■ **Work to complete**: Find the lines below that contain the word "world" and count them. Only the number should be given.

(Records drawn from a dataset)
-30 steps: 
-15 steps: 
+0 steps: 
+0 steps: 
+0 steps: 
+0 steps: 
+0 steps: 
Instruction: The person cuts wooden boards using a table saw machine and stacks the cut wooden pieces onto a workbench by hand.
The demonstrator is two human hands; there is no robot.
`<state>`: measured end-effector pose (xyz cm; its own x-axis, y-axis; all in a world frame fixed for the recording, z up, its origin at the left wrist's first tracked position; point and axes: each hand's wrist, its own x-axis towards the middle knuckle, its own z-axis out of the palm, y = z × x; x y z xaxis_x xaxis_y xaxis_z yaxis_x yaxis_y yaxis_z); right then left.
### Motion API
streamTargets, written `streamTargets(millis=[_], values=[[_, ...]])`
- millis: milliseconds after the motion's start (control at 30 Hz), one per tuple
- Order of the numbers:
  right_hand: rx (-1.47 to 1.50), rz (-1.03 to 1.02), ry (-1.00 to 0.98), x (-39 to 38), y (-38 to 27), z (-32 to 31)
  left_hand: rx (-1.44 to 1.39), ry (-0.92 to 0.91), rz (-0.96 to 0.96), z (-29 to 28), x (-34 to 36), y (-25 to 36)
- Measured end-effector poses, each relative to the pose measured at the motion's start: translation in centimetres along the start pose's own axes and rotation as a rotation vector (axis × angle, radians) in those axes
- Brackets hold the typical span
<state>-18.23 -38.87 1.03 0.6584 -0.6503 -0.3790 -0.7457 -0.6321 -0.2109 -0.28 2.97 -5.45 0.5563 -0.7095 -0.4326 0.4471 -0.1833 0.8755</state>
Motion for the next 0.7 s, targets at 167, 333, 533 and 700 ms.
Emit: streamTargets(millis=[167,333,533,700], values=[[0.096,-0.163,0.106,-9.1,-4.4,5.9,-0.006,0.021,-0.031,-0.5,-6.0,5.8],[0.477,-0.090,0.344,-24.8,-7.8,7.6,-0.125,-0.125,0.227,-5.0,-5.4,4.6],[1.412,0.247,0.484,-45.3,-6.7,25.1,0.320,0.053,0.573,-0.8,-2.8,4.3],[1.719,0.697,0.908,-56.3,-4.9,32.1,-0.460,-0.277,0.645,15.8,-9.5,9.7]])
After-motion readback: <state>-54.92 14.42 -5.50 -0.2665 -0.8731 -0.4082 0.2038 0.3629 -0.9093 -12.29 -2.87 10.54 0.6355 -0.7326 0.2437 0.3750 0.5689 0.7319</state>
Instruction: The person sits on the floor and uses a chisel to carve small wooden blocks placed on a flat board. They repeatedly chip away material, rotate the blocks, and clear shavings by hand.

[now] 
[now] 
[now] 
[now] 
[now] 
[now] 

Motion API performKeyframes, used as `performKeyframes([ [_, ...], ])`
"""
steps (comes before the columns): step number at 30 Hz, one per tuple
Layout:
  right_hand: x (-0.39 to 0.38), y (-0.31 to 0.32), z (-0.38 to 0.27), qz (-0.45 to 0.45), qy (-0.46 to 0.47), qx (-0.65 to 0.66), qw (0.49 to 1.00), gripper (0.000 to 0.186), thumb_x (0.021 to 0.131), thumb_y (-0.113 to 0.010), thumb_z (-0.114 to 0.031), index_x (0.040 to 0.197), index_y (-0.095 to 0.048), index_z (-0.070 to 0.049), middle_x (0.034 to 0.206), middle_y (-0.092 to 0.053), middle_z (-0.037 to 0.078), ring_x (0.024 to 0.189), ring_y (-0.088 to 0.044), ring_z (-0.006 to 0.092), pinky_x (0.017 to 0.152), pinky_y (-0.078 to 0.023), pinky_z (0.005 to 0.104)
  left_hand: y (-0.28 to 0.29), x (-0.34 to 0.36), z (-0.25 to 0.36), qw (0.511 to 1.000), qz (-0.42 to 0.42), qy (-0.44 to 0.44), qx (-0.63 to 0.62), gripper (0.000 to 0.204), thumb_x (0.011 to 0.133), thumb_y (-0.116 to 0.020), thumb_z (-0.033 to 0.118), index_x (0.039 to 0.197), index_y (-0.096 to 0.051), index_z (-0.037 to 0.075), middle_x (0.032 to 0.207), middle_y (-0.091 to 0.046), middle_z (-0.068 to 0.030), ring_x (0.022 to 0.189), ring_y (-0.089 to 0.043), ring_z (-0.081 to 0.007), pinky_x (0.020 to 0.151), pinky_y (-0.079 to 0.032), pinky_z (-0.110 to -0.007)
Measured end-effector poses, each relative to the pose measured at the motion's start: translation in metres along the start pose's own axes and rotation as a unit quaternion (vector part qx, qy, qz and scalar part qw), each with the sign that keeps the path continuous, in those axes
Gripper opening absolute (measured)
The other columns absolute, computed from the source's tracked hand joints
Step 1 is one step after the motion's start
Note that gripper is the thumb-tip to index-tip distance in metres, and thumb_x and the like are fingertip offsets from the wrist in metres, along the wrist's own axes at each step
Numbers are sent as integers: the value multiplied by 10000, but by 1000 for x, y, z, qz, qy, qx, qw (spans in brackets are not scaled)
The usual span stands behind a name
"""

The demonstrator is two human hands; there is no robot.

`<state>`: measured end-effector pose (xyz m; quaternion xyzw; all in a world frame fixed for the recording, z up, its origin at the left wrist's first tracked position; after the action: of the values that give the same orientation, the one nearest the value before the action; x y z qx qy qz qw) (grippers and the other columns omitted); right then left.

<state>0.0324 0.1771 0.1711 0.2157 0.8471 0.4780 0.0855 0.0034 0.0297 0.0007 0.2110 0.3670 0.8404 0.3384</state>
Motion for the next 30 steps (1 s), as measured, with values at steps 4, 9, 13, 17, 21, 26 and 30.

■ **Exercise result**: 2